Controlling the flow of water drainage around and away from buildings is important in any location but even more so when living in a rain forest such as the wet West Coast of British Columbia.  When drainage systems aren’t doing their job properly moisture problems, musty smells and mold can all start to show up in the lower floors of the home.

Ideally all buildings should have a six foot area around the immediate outside wall that slopes away from the building and prevents water accumulation at the foundation wall.

The lay of the land will determine the complexity of the drainage system. Steeply sloped lots on hillsides such as Vancouver’s North Shore and TriCities areas require special attention on the high end of the property so that water flowing downhill at grade and underground is  intercepted before it can reach the house.

Deep basements which can be found throughout the entire Greater Vancouver region need to be properly sealed around the outside since water pressure increases with depth and water ingress becomes more likely.

Low lying areas such as Richmond, Ladner and along the Fraser River basin typically do not have basements or crawlspaces below grade. Properties in these areas have a high water-table and good drainage systems are needed to remove surface water that collects on the property.

Weeping tiles or drain tiles have been used underground for many years to catch and divert water away from the home.
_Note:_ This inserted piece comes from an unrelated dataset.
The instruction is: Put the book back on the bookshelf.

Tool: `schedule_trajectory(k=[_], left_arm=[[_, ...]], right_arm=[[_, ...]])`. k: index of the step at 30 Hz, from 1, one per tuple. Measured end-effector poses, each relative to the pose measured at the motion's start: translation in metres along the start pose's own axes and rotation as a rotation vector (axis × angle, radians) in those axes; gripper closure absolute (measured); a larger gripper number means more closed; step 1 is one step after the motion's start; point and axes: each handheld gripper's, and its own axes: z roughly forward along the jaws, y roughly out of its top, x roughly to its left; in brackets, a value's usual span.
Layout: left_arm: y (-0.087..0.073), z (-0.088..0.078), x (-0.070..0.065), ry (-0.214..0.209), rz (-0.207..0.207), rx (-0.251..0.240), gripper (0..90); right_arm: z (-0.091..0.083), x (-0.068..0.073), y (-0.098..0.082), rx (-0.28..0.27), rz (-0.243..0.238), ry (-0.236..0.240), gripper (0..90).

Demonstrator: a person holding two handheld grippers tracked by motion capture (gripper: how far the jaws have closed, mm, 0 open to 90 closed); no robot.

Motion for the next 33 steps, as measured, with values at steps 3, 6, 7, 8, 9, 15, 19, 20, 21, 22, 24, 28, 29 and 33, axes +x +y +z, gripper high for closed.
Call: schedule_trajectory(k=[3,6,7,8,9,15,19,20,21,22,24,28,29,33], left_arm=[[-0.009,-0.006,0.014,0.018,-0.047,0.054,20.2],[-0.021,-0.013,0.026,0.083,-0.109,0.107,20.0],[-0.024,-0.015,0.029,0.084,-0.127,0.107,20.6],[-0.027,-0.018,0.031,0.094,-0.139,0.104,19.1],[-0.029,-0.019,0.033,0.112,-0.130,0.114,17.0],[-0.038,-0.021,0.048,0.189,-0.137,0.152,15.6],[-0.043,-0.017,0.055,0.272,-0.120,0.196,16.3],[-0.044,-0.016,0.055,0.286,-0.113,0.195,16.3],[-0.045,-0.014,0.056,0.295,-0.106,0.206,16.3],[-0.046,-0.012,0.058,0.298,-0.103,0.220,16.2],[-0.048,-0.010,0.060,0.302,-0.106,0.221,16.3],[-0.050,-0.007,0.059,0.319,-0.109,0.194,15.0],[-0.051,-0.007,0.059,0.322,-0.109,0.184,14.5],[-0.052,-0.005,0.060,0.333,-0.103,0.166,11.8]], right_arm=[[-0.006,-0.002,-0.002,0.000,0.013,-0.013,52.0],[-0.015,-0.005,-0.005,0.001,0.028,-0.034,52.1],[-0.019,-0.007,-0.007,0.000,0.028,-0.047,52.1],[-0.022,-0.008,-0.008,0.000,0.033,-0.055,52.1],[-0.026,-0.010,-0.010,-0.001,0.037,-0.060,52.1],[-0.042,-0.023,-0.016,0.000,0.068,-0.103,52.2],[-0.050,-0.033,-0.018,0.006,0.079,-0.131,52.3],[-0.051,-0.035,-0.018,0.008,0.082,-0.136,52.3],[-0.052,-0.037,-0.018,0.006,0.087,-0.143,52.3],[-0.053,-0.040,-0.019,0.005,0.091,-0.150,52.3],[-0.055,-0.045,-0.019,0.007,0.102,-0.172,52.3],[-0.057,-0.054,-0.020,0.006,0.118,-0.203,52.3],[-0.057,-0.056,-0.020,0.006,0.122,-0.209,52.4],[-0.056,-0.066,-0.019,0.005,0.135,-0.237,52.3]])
In older houses these were connected to the sanitary sewer but over time they are being changed to drain into a municipal storm sewer. There are a number of drain pipes in use, from older clay and concrete types to a variety of plastic piping of which the white PVC piping is now the most common.

Traditionally one perforated pipe ran underground at the base of the foundation wall to deal with both ground water and roof water. Building practices have developed over time and currently two levels of piping are used, one perforated at the base of the foundation that deals with ground water only and a higher non-perforated pipe to deal with roof water only. Recently some structures, depending on their location and depth in the ground, also have their foundation walls wrapped with a drainage fabric to prevent water penetration and improve water flow to the drain tiles as well.

In order to assess the adequacy of the existing drainage system the home inspector will note the age of the house to help determine the type of piping used. The inspector will estimate how much debris is visible in the piping from ground level and will check the interior of the underground portion of the house for any signs of leakage. If the drain tiles are older and significant debris is noted they should be cleaned out by a drainage specialist. Complete failure of the drain tiles will result in an expensive repair costing in the range of  $10,000 to $15,000 for complete replacement.